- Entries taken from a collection
★ ★ ★ ★ ★ ★ ★

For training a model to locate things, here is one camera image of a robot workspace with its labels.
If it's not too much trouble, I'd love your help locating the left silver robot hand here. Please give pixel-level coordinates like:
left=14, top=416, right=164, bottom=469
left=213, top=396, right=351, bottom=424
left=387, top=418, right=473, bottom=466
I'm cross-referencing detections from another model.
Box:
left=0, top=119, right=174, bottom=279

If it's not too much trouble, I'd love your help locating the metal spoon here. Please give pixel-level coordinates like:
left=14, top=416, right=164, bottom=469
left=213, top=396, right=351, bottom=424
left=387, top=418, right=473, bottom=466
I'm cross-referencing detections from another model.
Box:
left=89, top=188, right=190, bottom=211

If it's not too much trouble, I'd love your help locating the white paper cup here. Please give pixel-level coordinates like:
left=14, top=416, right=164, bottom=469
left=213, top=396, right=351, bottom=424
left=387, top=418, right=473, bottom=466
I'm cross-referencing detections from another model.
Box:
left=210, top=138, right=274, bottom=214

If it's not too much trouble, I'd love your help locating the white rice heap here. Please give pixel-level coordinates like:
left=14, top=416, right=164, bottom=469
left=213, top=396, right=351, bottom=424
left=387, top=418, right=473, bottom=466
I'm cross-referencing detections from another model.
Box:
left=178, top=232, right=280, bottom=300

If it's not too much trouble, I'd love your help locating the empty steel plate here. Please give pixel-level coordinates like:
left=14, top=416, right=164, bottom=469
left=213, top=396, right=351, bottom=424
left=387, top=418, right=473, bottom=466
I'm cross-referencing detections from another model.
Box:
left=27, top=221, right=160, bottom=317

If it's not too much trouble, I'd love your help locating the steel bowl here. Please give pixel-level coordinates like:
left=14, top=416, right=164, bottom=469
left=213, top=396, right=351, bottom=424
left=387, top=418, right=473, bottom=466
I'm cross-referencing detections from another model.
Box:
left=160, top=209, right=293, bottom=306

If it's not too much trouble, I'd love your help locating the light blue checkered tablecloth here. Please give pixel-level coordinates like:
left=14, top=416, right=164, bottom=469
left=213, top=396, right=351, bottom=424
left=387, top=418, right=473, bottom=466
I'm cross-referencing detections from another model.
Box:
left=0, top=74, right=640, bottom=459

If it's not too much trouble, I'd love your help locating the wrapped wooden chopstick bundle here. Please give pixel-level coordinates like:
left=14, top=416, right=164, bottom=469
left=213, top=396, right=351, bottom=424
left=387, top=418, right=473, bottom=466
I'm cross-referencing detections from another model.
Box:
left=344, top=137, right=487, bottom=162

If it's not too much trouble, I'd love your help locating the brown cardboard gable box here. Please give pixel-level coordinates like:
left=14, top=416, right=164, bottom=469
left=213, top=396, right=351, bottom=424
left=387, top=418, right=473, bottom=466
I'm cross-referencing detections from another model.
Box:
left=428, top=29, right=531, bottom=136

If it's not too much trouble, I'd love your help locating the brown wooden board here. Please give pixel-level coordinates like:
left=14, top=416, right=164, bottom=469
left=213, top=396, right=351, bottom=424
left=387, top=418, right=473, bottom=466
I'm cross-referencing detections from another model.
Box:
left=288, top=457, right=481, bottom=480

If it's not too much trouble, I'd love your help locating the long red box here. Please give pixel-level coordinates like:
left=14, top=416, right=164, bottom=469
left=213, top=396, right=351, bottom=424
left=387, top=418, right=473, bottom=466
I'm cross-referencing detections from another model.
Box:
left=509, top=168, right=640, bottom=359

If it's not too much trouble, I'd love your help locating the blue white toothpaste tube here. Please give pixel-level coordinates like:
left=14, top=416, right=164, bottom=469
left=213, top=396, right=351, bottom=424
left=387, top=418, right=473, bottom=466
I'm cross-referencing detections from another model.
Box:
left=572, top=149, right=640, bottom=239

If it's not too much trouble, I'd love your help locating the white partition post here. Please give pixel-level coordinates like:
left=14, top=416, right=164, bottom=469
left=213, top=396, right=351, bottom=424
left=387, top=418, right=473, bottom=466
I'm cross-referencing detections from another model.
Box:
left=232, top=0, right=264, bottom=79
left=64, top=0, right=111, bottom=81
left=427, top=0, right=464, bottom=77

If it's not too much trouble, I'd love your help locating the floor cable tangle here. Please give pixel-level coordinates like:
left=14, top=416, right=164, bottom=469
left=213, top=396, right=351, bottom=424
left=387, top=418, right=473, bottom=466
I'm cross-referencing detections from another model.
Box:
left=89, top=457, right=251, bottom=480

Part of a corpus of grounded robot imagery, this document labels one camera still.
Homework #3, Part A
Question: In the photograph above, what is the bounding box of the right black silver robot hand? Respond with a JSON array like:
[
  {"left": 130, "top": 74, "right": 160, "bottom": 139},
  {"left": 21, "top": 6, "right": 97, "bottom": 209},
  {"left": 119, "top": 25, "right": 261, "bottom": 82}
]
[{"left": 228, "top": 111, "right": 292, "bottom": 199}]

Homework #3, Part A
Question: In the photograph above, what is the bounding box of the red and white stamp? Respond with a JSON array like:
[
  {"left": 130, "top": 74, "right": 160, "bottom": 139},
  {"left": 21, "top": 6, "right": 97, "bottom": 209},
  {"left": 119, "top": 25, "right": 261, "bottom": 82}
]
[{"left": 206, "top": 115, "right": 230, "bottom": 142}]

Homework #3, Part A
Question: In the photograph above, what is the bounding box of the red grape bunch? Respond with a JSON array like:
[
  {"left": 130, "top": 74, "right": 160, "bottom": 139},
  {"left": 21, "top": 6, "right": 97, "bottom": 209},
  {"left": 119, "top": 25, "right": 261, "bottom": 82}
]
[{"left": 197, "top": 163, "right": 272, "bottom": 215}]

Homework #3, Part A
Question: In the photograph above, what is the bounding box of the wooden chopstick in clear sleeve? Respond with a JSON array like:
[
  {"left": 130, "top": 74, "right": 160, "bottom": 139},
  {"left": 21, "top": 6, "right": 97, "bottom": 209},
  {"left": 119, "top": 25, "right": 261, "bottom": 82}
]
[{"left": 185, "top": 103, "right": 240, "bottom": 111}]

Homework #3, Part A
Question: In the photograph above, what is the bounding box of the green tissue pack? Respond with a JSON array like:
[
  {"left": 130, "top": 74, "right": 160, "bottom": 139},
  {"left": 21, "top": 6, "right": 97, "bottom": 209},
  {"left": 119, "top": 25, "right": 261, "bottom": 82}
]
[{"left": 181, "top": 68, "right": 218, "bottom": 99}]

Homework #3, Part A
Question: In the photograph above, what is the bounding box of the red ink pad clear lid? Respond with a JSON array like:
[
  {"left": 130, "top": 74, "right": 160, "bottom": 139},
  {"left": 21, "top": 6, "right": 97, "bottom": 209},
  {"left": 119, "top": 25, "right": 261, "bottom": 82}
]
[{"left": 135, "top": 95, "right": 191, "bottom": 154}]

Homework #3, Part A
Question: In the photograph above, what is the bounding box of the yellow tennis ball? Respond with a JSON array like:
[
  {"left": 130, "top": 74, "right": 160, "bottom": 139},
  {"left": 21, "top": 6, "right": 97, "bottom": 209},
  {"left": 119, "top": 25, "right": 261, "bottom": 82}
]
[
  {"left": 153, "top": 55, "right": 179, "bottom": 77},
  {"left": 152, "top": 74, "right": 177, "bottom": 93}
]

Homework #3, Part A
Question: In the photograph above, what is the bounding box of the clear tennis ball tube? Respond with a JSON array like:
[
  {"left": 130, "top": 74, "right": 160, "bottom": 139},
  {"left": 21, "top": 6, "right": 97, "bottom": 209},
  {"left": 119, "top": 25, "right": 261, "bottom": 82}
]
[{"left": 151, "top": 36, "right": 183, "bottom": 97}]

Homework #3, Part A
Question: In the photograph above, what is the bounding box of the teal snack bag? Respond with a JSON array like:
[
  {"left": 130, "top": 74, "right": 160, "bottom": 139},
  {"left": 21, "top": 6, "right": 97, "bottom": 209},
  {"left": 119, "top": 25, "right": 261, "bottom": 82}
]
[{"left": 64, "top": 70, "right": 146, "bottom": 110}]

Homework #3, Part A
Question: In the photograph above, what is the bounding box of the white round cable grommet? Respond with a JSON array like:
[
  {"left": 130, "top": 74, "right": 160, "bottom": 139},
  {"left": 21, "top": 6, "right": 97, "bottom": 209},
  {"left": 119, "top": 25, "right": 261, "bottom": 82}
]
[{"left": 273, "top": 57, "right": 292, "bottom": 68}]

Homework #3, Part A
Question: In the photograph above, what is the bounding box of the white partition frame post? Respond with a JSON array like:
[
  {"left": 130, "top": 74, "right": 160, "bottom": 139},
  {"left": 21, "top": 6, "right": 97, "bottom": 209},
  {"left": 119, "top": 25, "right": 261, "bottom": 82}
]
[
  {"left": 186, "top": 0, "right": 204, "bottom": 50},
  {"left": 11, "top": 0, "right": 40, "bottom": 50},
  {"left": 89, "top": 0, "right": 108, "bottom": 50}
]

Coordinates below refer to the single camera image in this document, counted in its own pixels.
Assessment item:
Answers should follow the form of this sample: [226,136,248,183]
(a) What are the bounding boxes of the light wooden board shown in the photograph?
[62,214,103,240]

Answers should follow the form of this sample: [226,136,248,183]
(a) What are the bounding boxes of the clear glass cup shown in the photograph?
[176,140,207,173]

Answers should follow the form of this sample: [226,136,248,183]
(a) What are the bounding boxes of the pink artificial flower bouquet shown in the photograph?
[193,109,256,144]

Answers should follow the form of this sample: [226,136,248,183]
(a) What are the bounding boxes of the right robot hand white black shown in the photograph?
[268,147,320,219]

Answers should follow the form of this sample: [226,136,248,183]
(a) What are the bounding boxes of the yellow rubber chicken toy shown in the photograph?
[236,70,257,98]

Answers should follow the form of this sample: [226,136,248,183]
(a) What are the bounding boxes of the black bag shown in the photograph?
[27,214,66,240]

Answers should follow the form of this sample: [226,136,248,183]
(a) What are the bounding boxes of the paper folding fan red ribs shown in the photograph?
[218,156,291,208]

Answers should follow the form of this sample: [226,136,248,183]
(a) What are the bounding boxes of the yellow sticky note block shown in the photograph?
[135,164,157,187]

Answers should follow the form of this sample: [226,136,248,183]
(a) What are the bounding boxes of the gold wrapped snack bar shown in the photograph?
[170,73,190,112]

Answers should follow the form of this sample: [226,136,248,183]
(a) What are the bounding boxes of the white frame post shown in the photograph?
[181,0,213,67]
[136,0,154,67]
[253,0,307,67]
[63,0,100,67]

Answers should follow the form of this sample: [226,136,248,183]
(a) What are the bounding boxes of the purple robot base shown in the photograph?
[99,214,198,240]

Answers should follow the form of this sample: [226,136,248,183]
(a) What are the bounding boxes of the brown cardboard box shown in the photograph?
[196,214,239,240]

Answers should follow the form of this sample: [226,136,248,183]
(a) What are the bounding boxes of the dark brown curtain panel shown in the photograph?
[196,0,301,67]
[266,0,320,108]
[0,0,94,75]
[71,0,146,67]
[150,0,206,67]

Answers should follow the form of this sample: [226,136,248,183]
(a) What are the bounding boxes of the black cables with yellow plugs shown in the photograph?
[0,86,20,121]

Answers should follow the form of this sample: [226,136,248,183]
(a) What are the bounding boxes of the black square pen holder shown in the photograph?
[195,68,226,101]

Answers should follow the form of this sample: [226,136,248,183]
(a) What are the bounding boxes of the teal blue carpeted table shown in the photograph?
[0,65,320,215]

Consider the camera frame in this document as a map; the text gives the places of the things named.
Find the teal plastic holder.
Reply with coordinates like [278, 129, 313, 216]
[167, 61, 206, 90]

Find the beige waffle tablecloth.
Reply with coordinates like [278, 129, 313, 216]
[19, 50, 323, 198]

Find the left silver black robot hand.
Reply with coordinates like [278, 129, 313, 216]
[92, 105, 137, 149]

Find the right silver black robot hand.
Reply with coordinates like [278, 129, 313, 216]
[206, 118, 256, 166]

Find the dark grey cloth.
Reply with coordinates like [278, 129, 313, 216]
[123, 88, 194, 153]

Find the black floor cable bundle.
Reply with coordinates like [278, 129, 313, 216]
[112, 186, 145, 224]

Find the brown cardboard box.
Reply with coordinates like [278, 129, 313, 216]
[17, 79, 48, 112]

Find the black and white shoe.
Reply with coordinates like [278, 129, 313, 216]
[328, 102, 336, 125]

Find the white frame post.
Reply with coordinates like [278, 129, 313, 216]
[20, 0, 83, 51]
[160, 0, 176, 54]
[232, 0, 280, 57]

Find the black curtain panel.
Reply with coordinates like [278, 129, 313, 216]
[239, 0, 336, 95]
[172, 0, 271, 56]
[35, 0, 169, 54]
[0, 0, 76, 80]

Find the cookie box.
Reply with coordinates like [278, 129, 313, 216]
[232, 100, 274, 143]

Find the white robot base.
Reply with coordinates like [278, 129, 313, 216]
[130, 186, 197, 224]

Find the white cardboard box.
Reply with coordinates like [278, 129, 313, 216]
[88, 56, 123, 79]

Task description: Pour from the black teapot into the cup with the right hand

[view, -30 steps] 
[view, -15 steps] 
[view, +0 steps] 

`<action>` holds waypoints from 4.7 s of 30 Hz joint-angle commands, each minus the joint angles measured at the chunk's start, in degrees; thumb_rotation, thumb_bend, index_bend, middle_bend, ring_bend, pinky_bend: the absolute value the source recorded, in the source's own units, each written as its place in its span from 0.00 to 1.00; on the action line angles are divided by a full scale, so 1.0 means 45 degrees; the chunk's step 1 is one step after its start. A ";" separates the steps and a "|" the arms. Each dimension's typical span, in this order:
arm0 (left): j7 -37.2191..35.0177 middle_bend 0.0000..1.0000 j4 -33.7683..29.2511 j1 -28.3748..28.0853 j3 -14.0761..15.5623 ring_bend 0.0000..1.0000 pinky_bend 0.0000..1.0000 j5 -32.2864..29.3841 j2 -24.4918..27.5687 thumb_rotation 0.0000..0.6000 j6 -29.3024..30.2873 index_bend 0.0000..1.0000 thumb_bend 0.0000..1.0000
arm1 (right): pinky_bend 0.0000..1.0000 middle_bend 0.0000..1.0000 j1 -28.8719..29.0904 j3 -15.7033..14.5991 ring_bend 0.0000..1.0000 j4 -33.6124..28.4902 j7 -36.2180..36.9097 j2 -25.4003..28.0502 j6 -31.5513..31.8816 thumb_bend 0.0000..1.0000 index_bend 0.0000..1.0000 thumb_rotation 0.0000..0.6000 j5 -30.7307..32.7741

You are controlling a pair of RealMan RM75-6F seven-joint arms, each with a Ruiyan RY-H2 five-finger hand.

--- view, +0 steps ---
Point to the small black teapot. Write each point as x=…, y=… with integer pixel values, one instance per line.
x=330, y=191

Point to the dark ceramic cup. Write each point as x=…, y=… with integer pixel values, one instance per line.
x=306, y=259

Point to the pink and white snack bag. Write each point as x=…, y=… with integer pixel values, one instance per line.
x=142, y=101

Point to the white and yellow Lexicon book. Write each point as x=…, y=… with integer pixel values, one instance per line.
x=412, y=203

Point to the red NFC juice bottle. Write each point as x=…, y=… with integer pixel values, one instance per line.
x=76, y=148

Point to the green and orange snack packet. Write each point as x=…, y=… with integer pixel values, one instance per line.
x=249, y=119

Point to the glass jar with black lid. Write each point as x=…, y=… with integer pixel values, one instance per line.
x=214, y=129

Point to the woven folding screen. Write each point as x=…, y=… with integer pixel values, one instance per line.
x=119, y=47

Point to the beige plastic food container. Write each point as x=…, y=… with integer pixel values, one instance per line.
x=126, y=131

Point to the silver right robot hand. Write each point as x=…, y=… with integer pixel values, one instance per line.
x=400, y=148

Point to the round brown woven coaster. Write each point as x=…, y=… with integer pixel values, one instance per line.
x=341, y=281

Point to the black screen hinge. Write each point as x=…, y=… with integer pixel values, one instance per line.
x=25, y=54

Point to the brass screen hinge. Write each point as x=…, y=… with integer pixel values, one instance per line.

★ ★ ★ ★ ★ ★ ★

If a line contains the word "bundle", it counts; please state how many such lines the records above have, and nothing more.

2